In conclusion, first I want to say that I am in a much different and better place this October than last October. It turned out that the community mental health position was not sustainable; I lasted a year but resigned in May. And with the support and encouragement of the important people in my life I am now fully ensconced in a home office we were fortunate to be able to build this year as a second floor on our garage. I see my old office, including the purple couches! (Figure 1) But I also see new things, reminding me that I am in a new chapter of my life, things I would never have thought of integrating into my traditional office space and that are good for my soul, like a new turntable and my old vinyl record albums, and my collection of books by and about J.R.R. Tolkien.

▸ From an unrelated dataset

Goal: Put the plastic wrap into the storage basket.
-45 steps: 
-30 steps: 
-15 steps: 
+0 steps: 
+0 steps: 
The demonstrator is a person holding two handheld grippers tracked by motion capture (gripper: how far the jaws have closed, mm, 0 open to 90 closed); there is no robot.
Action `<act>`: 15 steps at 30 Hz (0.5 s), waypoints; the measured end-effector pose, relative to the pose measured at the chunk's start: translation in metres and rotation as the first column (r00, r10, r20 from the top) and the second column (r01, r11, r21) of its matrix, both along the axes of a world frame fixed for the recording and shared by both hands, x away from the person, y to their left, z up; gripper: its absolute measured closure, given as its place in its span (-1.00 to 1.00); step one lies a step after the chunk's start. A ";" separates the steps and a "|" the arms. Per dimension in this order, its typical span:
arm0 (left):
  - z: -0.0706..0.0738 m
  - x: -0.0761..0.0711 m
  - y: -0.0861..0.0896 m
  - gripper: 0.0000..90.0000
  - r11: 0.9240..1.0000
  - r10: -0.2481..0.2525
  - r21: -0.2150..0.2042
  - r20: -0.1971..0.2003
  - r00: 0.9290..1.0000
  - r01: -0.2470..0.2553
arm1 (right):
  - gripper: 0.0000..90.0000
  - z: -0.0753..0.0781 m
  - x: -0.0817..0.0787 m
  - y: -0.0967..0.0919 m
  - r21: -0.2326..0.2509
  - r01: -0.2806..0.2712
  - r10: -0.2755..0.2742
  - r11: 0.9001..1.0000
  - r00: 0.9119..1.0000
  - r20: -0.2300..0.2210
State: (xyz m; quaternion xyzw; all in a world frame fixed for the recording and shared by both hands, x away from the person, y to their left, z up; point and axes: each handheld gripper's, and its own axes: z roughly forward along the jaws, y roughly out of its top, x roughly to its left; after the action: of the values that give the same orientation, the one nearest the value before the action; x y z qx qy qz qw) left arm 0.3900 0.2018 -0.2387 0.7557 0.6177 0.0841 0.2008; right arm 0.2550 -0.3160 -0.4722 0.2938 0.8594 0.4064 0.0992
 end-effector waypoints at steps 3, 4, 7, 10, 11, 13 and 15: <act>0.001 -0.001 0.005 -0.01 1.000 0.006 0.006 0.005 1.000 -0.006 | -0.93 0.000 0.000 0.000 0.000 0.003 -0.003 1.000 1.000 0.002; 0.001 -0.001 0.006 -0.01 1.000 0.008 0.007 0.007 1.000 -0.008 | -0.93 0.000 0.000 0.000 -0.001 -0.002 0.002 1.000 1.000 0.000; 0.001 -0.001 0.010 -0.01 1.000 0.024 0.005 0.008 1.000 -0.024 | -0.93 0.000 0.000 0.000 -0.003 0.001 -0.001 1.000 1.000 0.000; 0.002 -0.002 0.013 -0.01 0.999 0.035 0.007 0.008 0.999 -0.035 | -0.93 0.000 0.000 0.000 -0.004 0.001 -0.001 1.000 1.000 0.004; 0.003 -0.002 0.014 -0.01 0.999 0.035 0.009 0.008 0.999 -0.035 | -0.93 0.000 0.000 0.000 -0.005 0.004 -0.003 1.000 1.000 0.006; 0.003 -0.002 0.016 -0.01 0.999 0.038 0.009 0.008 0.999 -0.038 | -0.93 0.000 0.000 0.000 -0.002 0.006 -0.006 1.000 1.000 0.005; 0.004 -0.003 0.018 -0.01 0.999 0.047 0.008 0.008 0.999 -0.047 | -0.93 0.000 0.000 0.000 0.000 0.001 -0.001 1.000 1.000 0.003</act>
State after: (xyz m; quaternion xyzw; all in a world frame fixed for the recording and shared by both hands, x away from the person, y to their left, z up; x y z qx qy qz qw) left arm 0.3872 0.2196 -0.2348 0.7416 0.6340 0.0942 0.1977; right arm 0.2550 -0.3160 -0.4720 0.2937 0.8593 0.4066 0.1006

Like my new home office, I know that AAPL post-COVID is going to look different. Change is never easy and, certainly, change precipitated by terrible events we cannot control is hardly how anyone would choose things to happen. We are all going to need time to grieve our losses, while bearing in mind that treating others as well as ourselves with compassion is harder but even more important in difficult times than in good times.
Nevertheless, AAPL must accept that we cannot prosper and thrive in a post-COVID world by trying to go back to the way we did things pre-COVID. But just as there is a lot of work that still needs to be done, there is a tremendous amount of opportunity to make contributions to AAPL and to forensic psychiatric education. Post-COVID AAPL can be more robust than pre-COVID if, as much as folks are able under the circumstances, we think about how AAPL and our members use AAPL’s strengths and resources to take advantage of these new opportunities. Let’s work together to shape post-COVID AAPL to be stronger, more secure, more diverse, and more welcoming than before 2020, and as focused on our supporting our members (our social resources and assets) as we are on our educational mission.
AAPL’s 2022 Annual Meeting is scheduled to take place in October in New Orleans. I am hopeful that we can all see each other then. It has been my honor to serve as AAPL’s President. Thank you.
Footnotes
Disclosures of financial or other potential conflicts of interest: None.